## Assignment
Work out how many lines in the listing below include the word "post". Give nothing but the number.

## Information given
**********

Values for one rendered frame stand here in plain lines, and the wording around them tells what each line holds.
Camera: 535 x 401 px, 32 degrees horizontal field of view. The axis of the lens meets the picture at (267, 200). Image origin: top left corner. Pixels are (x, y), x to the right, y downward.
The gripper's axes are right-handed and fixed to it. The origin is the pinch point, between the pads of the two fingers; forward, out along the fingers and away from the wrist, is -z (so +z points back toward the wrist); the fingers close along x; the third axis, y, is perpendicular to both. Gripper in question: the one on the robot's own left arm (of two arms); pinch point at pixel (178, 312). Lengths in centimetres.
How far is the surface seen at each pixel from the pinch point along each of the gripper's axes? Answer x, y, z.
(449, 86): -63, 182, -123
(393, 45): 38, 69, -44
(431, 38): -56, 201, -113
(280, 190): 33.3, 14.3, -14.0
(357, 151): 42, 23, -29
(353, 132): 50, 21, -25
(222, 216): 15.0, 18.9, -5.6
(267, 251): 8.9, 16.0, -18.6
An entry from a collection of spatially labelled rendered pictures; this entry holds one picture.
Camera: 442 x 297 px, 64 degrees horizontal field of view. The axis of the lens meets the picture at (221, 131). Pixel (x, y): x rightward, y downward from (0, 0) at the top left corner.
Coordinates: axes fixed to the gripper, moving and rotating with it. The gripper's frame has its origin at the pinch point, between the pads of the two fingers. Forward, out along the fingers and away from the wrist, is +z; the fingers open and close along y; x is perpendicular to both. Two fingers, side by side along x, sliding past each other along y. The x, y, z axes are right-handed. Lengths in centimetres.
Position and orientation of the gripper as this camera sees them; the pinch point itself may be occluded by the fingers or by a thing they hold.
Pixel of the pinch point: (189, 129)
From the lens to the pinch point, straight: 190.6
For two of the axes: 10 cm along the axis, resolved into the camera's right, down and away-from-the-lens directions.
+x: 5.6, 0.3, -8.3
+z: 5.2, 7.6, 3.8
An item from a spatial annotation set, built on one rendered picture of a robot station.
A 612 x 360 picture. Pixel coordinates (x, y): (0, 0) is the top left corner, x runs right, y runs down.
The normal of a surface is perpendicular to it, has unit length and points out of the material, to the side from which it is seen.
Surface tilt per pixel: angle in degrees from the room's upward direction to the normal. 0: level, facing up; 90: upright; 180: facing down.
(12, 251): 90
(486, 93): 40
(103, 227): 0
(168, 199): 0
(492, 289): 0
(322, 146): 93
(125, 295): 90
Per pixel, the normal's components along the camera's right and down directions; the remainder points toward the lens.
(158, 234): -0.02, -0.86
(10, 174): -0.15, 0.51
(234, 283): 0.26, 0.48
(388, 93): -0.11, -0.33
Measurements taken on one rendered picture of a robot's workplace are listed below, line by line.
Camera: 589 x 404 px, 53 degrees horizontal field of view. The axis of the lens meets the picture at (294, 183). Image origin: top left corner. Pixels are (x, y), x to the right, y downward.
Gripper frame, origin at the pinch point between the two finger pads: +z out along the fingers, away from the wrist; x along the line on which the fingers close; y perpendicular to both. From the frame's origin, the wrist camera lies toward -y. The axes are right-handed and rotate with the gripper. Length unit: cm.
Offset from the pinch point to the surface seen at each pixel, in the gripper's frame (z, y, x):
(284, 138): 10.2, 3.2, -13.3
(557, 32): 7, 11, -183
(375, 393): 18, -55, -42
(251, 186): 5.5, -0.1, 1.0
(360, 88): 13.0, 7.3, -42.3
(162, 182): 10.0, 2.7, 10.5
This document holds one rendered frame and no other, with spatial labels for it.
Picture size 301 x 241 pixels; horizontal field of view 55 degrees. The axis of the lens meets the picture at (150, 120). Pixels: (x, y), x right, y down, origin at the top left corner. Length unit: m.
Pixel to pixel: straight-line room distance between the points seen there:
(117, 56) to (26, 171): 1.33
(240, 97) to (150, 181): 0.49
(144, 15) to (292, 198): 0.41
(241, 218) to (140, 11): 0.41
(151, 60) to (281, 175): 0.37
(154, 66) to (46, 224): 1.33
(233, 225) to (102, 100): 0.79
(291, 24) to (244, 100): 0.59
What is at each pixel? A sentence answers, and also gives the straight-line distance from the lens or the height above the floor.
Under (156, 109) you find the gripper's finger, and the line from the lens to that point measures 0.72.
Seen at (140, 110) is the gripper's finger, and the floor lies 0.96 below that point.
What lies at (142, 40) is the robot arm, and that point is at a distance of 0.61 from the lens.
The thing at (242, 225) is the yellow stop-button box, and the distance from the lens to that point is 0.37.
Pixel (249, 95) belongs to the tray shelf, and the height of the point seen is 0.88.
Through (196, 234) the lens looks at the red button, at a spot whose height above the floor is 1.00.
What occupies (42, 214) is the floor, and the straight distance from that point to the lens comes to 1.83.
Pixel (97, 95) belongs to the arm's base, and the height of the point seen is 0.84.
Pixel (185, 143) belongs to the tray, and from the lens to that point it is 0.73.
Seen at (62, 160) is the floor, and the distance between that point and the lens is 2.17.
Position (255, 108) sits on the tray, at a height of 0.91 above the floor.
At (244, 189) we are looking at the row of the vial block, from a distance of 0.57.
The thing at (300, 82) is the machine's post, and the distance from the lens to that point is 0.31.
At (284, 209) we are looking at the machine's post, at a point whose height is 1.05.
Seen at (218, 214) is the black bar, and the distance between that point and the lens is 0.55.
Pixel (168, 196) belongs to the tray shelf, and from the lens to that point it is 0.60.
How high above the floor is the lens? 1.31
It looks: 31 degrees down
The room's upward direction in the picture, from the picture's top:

**********

## Expected answer
2